5. Prise en charge thérapeutique hors antibiotiques
Déxamethasone
Immédiatement avant ou de façon concomitante à la première injection d’antibiotique
Pour méningite à pneumocoque ou méningocoque pour l’adulte et pneumocoque et H.influenzae pour l’enfant
Dose de 10mg/6h chez l’adulte et 0,15mg/kg/6h chez l’enfant
Durée = 4jours
Non recommandée chez les patients immunodéprimés ou prise d’antibiotique parentérale préalable
Autre mesures :
Transfert en réanimation :
- Purpura extensif,
- Glasgow £ 8, signes neurologiques focaux, état de mal convulsif
- Instabilité hémodynamique.
Traitement des convulsions par anticonvulsivants
Traitement de l’hypertension intracrânienne (rappel PPC = PAM-PIC)
- Maintien d’une pression artérielle correcte et remplissage vasculaire si besoin.
- Si besoin drogues vasopressives. Mannitol en bolus unique si HTIC menaçante.

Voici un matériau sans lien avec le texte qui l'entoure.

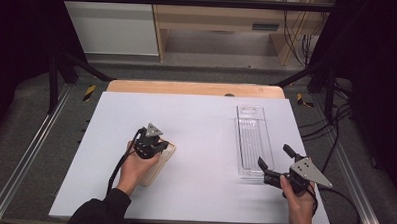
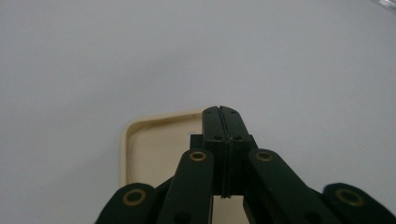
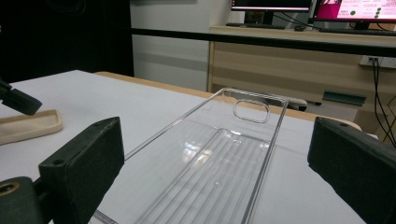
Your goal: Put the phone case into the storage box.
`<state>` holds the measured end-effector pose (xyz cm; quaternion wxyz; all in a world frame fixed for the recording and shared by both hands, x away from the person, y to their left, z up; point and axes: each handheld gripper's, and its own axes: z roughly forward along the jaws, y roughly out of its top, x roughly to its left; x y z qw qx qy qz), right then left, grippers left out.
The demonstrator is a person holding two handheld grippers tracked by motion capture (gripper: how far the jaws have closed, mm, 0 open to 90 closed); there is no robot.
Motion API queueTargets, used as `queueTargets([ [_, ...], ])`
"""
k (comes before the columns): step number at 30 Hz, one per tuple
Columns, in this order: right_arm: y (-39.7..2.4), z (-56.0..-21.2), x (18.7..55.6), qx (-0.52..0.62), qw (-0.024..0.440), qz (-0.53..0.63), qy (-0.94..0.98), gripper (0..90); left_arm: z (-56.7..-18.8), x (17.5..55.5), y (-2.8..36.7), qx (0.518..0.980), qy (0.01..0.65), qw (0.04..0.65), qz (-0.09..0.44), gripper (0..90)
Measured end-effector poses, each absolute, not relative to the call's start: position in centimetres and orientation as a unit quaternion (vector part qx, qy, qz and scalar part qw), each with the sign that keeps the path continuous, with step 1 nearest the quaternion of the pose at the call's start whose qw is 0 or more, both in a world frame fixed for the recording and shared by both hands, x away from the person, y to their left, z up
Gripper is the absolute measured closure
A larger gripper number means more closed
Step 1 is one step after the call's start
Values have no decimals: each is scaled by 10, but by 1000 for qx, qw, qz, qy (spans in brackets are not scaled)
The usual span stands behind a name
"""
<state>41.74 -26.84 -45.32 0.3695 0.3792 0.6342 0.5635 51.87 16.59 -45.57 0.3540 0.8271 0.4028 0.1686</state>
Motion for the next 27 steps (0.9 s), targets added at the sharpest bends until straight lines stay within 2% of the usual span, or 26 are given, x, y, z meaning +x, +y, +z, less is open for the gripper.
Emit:
queueTargets([
  [3,-269,-453,418,382,368,566,632,41,-464,526,164,833,411,333,161,900],
  [14,-270,-452,417,381,368,567,631,41,-471,532,150,846,400,322,142,900],
  [27,-272,-453,417,384,369,565,629,42,-472,500,118,877,331,335,94,900],
])
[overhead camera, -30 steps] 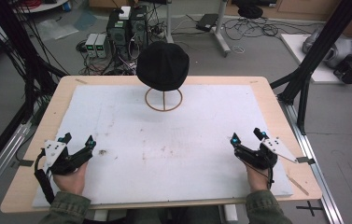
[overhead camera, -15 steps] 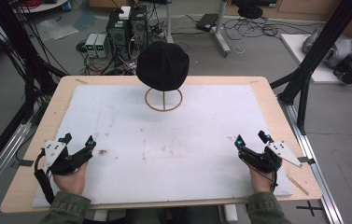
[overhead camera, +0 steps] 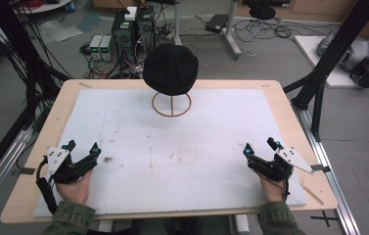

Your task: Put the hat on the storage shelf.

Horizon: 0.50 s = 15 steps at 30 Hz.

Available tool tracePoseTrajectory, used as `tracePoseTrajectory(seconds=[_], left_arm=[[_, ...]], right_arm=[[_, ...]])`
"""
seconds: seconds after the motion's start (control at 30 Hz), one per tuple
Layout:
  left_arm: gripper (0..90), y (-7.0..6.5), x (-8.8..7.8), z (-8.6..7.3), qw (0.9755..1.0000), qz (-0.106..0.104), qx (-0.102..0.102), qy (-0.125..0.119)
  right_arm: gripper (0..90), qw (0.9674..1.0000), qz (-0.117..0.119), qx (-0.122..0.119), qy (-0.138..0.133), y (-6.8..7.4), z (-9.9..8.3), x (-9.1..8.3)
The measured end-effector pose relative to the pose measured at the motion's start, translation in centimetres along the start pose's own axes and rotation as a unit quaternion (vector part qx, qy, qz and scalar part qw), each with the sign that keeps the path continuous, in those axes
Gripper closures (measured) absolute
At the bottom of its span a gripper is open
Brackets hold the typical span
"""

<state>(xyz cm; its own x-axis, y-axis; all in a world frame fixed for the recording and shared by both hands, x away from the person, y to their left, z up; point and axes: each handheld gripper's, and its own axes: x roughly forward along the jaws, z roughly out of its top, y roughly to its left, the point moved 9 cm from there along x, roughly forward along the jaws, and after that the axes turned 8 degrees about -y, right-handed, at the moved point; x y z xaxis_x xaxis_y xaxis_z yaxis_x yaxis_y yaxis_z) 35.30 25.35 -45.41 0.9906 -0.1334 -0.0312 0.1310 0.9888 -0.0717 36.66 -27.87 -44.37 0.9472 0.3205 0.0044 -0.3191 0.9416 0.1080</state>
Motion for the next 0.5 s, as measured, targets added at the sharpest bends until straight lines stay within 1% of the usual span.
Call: tracePoseTrajectory(seconds=[0.03, 0.07, 0.17, 0.3, 0.4, 0.47, 0.5], left_arm=[[20.7, -0.01, 0.04, -0.01, 1.0, 0.0, -0.002, -0.001], [20.7, -0.02, 0.06, -0.02, 1.0, 0.0, -0.003, 0.0], [20.8, -0.02, 0.07, 0.0, 1.0, 0.001, -0.004, -0.002], [20.8, -0.01, 0.03, 0.02, 1.0, 0.0, -0.004, -0.002], [20.8, 0.01, 0.05, -0.01, 1.0, 0.002, -0.004, -0.001], [20.8, 0.01, 0.05, 0.01, 1.0, 0.001, -0.005, -0.002], [20.8, 0.01, 0.04, 0.01, 1.0, 0.001, -0.005, -0.002]], right_arm=[[10.7, 1.0, 0.002, -0.005, 0.0, 0.03, -0.01, 0.03], [10.7, 1.0, 0.003, -0.002, 0.002, 0.16, -0.05, 0.01], [10.7, 0.9999, 0.006, -0.01, 0.0, 0.26, -0.01, -0.02], [10.6, 0.9999, 0.007, -0.009, 0.0, 0.27, -0.03, -0.01], [10.6, 0.9999, 0.01, -0.004, 0.003, 0.43, -0.07, -0.03], [10.7, 0.9999, 0.011, -0.008, 0.003, 0.46, -0.1, -0.02], [10.6, 0.9999, 0.012, -0.006, 0.005, 0.53, -0.14, -0.04]])
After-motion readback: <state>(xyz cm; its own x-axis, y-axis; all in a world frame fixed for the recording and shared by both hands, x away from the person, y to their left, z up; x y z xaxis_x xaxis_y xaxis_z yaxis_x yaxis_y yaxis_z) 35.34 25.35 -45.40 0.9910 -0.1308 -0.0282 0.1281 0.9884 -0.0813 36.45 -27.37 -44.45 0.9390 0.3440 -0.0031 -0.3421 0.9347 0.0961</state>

- Surélévation de la tête, sédation, ventilation mécanique
Lutte conte les désordres hydroélectrolytiques (hyponatrémie)
Lutte contre la fièvre
Lutte contre l’hyperglycémie (> 1,5g/l)
6. Modalités de prise en charge ultérieure
Méningite à pneumocoque
+ CMI Amox < 0,1mg/l : switch Amoxicilline 200mg/kg/j IV
+ CMI Amox > 0,1mg/l : poursuivre C3G
Durée traitement : 10-14jours
Si évolution défavorable à 48-72h
1) TDM cérébrale : abcès, empyème, ventriculite, OMA
2) Contrôle de la PL (+1 tube pour doser la C3G)
3) Discuter l’ajout d’une antibiothérapie (rifampicine, fosfomycine)
Méningite à méningocoque
+CMI amox < 0,1mg/l : switch pour Amoxicilline 200mg/kg/j ou poursuite de la C3G
Traitement 4-7 jours
Méningite à Listeria monocytogenes
Association Amoxicilline 200mg/kg (total de 21 jours) + Gentamycine 3-5mg/kg  (7 jours)
Méningite non documentée
Penser à la méningite bactérienne décapitée si prise d’antibiotique préalable => poursuivre l’antibiothérapie pendant 14 jours
Si évolution défavorable sous antibiotique à H48-72, réaliser une TDM cérébrale et une PL de contrôle.

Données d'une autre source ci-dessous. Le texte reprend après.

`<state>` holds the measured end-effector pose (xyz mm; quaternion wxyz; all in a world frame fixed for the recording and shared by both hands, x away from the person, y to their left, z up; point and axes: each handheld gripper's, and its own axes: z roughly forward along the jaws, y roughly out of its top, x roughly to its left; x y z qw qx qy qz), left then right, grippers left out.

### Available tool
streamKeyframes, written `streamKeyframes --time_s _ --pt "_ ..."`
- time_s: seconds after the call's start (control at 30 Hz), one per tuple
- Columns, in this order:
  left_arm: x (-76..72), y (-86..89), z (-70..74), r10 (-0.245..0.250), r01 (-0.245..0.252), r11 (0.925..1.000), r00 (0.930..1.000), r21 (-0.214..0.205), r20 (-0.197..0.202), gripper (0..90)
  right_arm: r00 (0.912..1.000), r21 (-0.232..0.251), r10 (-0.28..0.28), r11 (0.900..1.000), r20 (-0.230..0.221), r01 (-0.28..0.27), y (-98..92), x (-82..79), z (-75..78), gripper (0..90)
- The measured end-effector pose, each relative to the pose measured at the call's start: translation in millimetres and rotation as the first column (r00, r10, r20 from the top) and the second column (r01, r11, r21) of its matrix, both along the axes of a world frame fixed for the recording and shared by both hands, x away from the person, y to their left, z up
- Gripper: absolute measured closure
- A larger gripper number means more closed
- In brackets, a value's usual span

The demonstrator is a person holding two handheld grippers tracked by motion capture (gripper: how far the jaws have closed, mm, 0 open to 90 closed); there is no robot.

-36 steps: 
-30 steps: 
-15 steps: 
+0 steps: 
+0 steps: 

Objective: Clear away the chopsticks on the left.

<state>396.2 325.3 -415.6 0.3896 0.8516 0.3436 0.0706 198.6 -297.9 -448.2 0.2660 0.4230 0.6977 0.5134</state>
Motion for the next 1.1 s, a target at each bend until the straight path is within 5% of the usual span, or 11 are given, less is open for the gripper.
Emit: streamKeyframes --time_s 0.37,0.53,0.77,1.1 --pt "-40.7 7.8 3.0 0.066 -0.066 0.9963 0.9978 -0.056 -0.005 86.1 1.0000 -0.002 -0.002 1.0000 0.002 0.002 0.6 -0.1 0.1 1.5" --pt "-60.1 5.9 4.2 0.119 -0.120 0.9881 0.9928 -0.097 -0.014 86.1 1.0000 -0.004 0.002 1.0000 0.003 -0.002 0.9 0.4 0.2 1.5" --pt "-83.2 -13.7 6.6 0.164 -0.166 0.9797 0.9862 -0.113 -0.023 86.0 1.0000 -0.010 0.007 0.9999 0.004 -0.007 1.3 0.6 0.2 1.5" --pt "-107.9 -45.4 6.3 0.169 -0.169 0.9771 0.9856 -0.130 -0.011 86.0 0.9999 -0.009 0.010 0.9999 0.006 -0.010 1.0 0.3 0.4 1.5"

- si analyse du LCR toujours évocatrice de méningite bactérienne, rechercher la listeria et la tuberculose (C3G inefficace).
- évoquer un autre diagnostic : méningite virale, médicamenteuse, inflammatoire, thrombophlébite cérébrale, foyer infectieux para-méningé, spirochètes
Intérêt et indication du contrôle du LCR
- H48 si méningite à pneumocoque avec CMI C3G > 0,5mg/l
- Si évolution défavorable à H48-72, après réalisation d’un scanner cérébral
Objectif : vérifier la stérilisation du LCR, dosage de l’antibiotique
Indication de l’imagerie
Rechercher une complication liée à l’infection bactérienne ou une conséquence (AVC sur vascularite, thrombose veineuse, dilatation ventriculaire)
Indications :
- Aggravation clinique (survenue de signes neurologiques focaux, persistance d’une fièvre, trouble de conscience ou céphalées à 48h, augmentation rapide du périmètre crânien chez l’enfant de moins de 2ans)

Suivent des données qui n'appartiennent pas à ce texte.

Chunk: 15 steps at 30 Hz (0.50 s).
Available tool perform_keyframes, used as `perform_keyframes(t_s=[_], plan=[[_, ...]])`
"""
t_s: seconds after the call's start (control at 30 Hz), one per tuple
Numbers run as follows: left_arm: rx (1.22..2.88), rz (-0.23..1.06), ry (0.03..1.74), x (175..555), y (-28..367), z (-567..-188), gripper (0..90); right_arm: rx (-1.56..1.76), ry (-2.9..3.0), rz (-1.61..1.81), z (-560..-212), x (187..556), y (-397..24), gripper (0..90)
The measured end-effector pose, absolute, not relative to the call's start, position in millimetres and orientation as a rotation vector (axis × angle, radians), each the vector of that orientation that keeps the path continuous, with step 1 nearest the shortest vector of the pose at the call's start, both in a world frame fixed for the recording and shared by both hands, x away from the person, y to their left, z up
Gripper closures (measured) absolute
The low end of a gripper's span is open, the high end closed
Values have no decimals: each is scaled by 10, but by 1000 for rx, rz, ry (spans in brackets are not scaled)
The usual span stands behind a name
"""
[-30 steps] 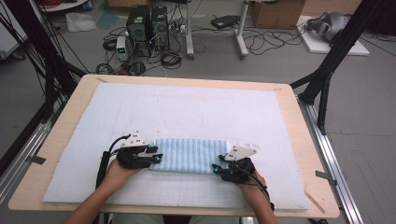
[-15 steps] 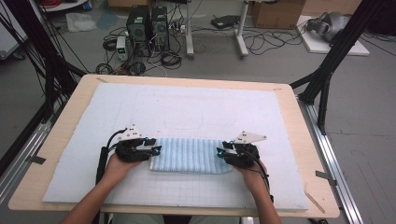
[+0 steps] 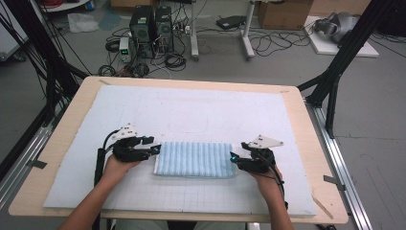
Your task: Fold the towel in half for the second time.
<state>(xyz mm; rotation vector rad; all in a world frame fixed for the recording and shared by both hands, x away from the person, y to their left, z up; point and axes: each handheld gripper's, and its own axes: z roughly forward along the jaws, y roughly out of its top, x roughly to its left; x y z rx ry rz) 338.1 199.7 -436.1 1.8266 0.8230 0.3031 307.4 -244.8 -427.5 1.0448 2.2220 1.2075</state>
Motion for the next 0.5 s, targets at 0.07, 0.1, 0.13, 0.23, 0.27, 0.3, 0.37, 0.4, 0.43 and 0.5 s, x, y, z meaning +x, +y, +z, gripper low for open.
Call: perform_keyframes(t_s=[0.07,0.1,0.13,0.23,0.27,0.3,0.37,0.4,0.43,0.5], plan=[[1763,322,830,3381,2087,-4328,381,1067,2167,1218,-4234,3045,-2547,278],[1731,335,839,3378,2125,-4313,336,1085,2134,1223,-4215,3029,-2593,243],[1706,349,848,3375,2163,-4296,303,1095,2100,1218,-4195,3015,-2638,203],[1662,390,867,3364,2255,-4263,179,1137,2012,1222,-4144,2973,-2759,120],[1657,398,861,3365,2292,-4252,180,1145,1993,1215,-4130,2958,-2793,116],[1649,399,864,3364,2321,-4238,181,1148,1988,1214,-4119,2943,-2822,115],[1636,425,858,3358,2373,-4208,184,1142,1988,1193,-4100,2909,-2863,114],[1627,432,854,3355,2393,-4198,184,1135,1986,1191,-4095,2892,-2878,113],[1617,433,849,3352,2411,-4191,185,1133,1984,1196,-4092,2876,-2889,113],[1609,442,848,3350,2438,-4183,191,1136,1977,1202,-4090,2859,-2911,112]])
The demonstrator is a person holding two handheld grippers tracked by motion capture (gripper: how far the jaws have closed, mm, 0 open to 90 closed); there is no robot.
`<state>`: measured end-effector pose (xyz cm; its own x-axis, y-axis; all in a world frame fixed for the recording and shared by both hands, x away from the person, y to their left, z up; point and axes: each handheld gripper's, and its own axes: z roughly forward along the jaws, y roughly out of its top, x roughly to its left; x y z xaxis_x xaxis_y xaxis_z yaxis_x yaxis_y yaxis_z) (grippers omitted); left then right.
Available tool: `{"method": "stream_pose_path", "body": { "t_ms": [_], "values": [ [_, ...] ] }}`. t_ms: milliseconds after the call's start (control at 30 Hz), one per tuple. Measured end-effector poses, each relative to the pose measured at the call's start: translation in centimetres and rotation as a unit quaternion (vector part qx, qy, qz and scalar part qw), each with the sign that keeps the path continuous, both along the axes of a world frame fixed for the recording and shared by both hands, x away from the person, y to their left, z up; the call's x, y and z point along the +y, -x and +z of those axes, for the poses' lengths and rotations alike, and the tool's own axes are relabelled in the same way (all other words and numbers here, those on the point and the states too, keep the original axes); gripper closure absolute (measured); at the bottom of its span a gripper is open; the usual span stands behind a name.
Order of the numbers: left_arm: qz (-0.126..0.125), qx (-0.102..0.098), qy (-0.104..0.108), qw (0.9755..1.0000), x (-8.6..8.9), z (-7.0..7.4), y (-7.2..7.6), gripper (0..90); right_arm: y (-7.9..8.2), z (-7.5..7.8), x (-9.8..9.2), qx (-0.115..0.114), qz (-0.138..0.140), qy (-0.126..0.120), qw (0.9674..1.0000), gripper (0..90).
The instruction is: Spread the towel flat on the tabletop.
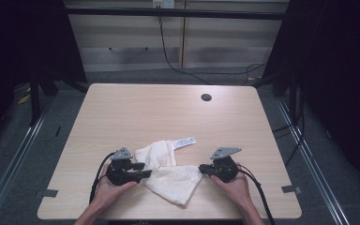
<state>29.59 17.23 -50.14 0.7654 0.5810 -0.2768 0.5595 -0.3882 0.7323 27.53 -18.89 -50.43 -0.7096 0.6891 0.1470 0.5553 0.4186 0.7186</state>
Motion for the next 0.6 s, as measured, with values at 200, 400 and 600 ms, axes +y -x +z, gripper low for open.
{"method": "stream_pose_path", "body": {
  "t_ms": [200, 400, 600],
  "values": [
    [0.000, 0.003, -0.004, 1.0000, 0.1, -0.1, -0.1, 51.7, -0.2, 0.3, -0.6, 0.015, -0.008, -0.049, 0.9986, 88.3],
    [-0.002, 0.002, -0.007, 1.0000, -0.1, -0.1, 0.1, 51.6, 0.0, 1.7, -1.6, -0.006, -0.020, -0.079, 0.9966, 88.3],
    [-0.007, 0.003, -0.001, 1.0000, -0.1, 0.0, 0.2, 50.5, -0.6, 3.1, -2.6, -0.019, -0.035, -0.091, 0.9951, 88.4]
  ]
}}
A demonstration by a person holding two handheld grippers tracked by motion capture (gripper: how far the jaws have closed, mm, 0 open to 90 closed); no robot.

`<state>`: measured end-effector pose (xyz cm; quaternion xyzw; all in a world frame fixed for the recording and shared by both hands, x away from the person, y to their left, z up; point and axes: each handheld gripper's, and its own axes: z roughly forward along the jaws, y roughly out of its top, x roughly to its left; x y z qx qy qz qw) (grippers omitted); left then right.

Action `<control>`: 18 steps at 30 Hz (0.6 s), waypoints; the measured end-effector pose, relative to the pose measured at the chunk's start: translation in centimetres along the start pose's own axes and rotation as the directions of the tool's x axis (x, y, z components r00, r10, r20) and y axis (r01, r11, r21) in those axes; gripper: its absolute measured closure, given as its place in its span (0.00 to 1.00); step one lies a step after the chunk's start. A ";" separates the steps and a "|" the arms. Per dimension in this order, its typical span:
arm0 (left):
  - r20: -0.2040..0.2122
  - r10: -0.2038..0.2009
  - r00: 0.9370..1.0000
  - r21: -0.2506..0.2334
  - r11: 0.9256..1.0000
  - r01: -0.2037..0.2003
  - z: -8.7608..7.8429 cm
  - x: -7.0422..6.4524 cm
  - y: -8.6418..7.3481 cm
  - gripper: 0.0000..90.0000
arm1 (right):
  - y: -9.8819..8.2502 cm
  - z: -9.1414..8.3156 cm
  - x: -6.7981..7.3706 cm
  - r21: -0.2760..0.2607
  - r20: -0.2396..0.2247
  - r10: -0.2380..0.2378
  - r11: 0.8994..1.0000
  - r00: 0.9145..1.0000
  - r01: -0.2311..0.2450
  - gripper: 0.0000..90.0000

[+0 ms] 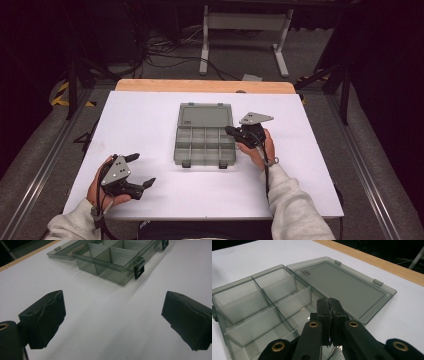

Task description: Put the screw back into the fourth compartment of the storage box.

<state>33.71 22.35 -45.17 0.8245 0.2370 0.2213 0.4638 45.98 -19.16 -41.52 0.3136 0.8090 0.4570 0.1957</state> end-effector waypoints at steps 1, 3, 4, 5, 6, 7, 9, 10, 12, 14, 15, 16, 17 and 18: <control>0.000 0.000 1.000 0.000 1.000 0.000 0.0 0.0 0.0 0.06 | 0.0 0.0 0.0 0.000 0.000 0.000 1.000 1.000 0.000 0.99; 0.002 0.000 1.000 0.000 1.000 0.000 0.0 0.0 0.0 0.06 | -0.1 0.1 -0.1 0.003 -0.002 0.010 1.000 1.000 -0.010 0.99; 0.002 0.000 1.000 -0.002 1.000 0.000 0.0 0.0 0.0 0.06 | -0.2 0.3 -0.1 0.014 0.003 0.014 1.000 1.000 -0.014 0.99; 0.002 0.000 1.000 -0.002 1.000 0.000 0.0 0.0 0.0 0.06 | -0.2 0.3 -0.1 0.014 0.003 0.014 1.000 1.000 -0.014 0.99; 0.000 0.000 1.000 -0.002 1.000 0.000 -0.1 0.0 0.0 0.06 | -0.3 0.3 -0.2 0.016 0.000 0.018 1.000 1.000 -0.018 0.99; -0.001 0.001 1.000 -0.002 1.000 -0.001 -0.1 0.0 0.0 0.06 | -0.3 0.4 -0.2 0.017 -0.003 0.021 1.000 1.000 -0.021 0.98; -0.001 0.001 1.000 -0.003 1.000 -0.001 -0.1 0.0 0.0 0.06 | -0.4 0.5 -0.2 0.025 -0.007 0.017 1.000 1.000 -0.017 0.99; 0.000 0.002 1.000 -0.003 1.000 -0.002 -0.1 0.0 0.0 0.06 | -0.4 0.5 -0.2 0.027 -0.008 0.017 1.000 1.000 -0.016 0.98; 0.001 0.001 1.000 -0.003 1.000 -0.001 -0.1 0.0 0.0 0.06 | -0.5 0.5 -0.2 0.034 -0.007 0.017 0.999 1.000 -0.017 0.98; -0.001 0.002 1.000 -0.003 1.000 -0.002 -0.1 0.0 0.0 0.06 | -0.6 0.5 -0.2 0.042 -0.002 0.026 0.999 1.000 -0.026 0.98; 0.001 0.007 1.000 -0.005 1.000 -0.007 -0.1 0.0 0.0 0.06 | -0.6 0.5 -0.3 0.046 0.000 0.028 0.999 1.000 -0.028 0.98; 0.001 0.006 1.000 -0.008 1.000 -0.006 -0.1 0.0 0.0 0.06 | -0.7 0.6 -0.3 0.054 0.003 0.029 0.998 1.000 -0.029 0.98; 0.001 0.006 1.000 -0.008 1.000 -0.006 -0.1 0.0 0.0 0.06 | -0.8 0.7 -0.3 0.064 0.007 0.032 0.997 0.999 -0.032 0.97; 0.002 0.005 1.000 -0.007 1.000 -0.005 -0.1 0.0 0.0 0.06 | -0.8 0.7 -0.4 0.068 0.004 0.035 0.997 0.999 -0.035 0.97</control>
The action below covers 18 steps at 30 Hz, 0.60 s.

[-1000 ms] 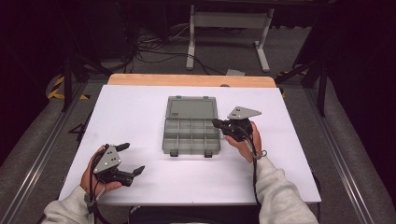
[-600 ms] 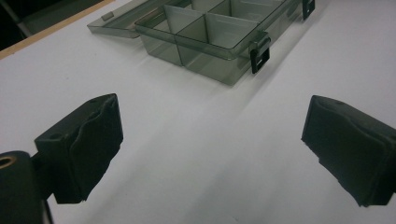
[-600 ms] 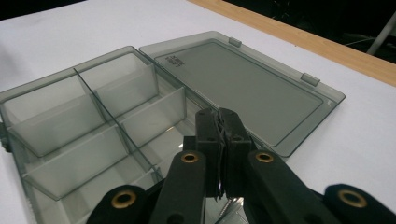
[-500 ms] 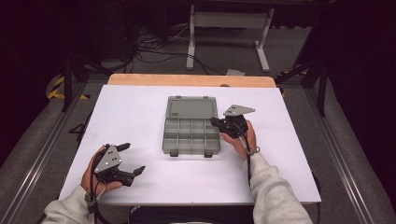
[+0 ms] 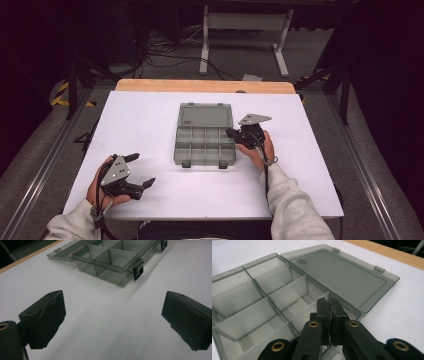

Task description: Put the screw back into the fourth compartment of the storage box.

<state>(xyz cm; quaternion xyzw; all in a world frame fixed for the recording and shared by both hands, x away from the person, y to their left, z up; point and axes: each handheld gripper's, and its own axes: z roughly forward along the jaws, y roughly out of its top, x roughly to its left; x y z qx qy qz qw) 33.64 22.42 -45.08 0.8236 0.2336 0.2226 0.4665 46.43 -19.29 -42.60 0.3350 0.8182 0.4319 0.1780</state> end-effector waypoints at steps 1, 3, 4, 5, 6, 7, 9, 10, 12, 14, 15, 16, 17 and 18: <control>0.001 0.002 1.000 0.002 1.000 -0.002 0.0 0.1 0.0 0.06 | 0.0 0.0 0.0 0.000 0.000 0.000 1.000 1.000 0.000 0.97; 0.002 -0.008 1.000 -0.001 1.000 0.008 0.1 0.2 0.0 0.06 | -0.1 0.1 0.0 0.010 0.005 -0.001 1.000 1.000 0.001 0.95; 0.002 -0.008 1.000 -0.001 1.000 0.008 0.1 0.2 0.0 0.06 | -0.1 0.1 0.0 0.010 0.005 -0.001 1.000 1.000 0.001 0.95; 0.002 -0.009 1.000 -0.002 1.000 0.009 0.1 0.2 0.0 0.06 | -0.1 0.1 -0.1 0.010 0.011 0.001 1.000 1.000 -0.001 0.94; 0.002 -0.011 1.000 -0.003 1.000 0.011 0.2 0.2 0.0 0.07 | -0.1 -0.1 -0.1 0.001 0.018 0.004 1.000 1.000 -0.004 0.91; 0.000 -0.013 1.000 -0.003 1.000 0.013 0.2 0.2 0.1 0.07 | -0.1 -0.3 -0.1 -0.006 0.022 0.006 1.000 1.000 -0.005 0.90; 0.001 -0.012 1.000 -0.004 1.000 0.012 0.2 0.3 0.1 0.07 | -0.1 -0.6 -0.3 -0.021 0.024 0.012 1.000 1.000 -0.011 0.87; 0.003 -0.019 1.000 -0.006 1.000 0.019 0.2 0.4 0.1 0.07 | -0.1 -0.8 -0.3 -0.024 0.029 0.016 1.000 0.999 -0.015 0.85; 0.001 -0.021 1.000 -0.008 1.000 0.021 0.3 0.4 0.1 0.08 | 0.0 -1.2 -0.5 -0.027 0.041 0.013 1.000 0.999 -0.012 0.82; -0.003 -0.035 0.999 -0.016 0.999 0.035 0.3 0.5 0.3 0.09 | 0.0 -1.6 -0.6 -0.028 0.048 0.008 1.000 0.999 -0.007 0.81; -0.015 -0.039 0.999 -0.015 0.999 0.039 0.3 0.5 0.3 0.09 | -0.1 -1.7 -0.7 -0.028 0.056 0.004 1.000 0.998 -0.002 0.81; -0.020 -0.045 0.999 -0.011 0.999 0.045 0.4 0.5 0.3 0.11 | -0.1 -2.0 -0.9 -0.031 0.072 -0.002 1.000 0.997 0.004 0.80; -0.026 -0.051 0.998 -0.009 0.999 0.051 0.5 0.6 0.4 0.12 | -0.2 -2.2 -1.2 -0.038 0.071 0.004 0.999 0.997 -0.001 0.80; -0.035 -0.055 0.998 -0.005 0.999 0.055 0.6 0.7 0.4 0.14 | -0.3 -2.4 -1.4 -0.045 0.067 0.011 0.999 0.998 -0.008 0.80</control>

- Méningite à bactérie autre que pneumocoque ou méningocoque
- Recherche d’une porte d’entrée
Traitement de la porte d’entrée
Examen ORL +/- imagerie +/- drainage chirurgical
Recherche d’une brèche
 
Suivi
Séquelles ORL à type d’hypoacousie (ossification cochléaire) (22%) => test auditif précoce
 Chez l’enfant : surdité, retard mental, atteinte motrice, épilepsie
Recherche d’une immunodépression (asplénie, VIH, diabète, cirrhose, hémopathie)
A 1 mois : examen neurologique + test auditif
La prise en charge est une urgence et la mortalité augmente avec le retard à l’administration des antibiotiques. L’ imagerie cérébrale avant la PL présente des indications limitées et, dans ce cas là, les antibiotiques seront administrés avant l’imagerie, après les hémocultures. L’ imagerie n’est réalisée que dans les cas suivants : présence de signes neurologiques focaux /Crises convulsives /Glasgow £11. L’administration des antibiotiques est associée à une corticothérapie.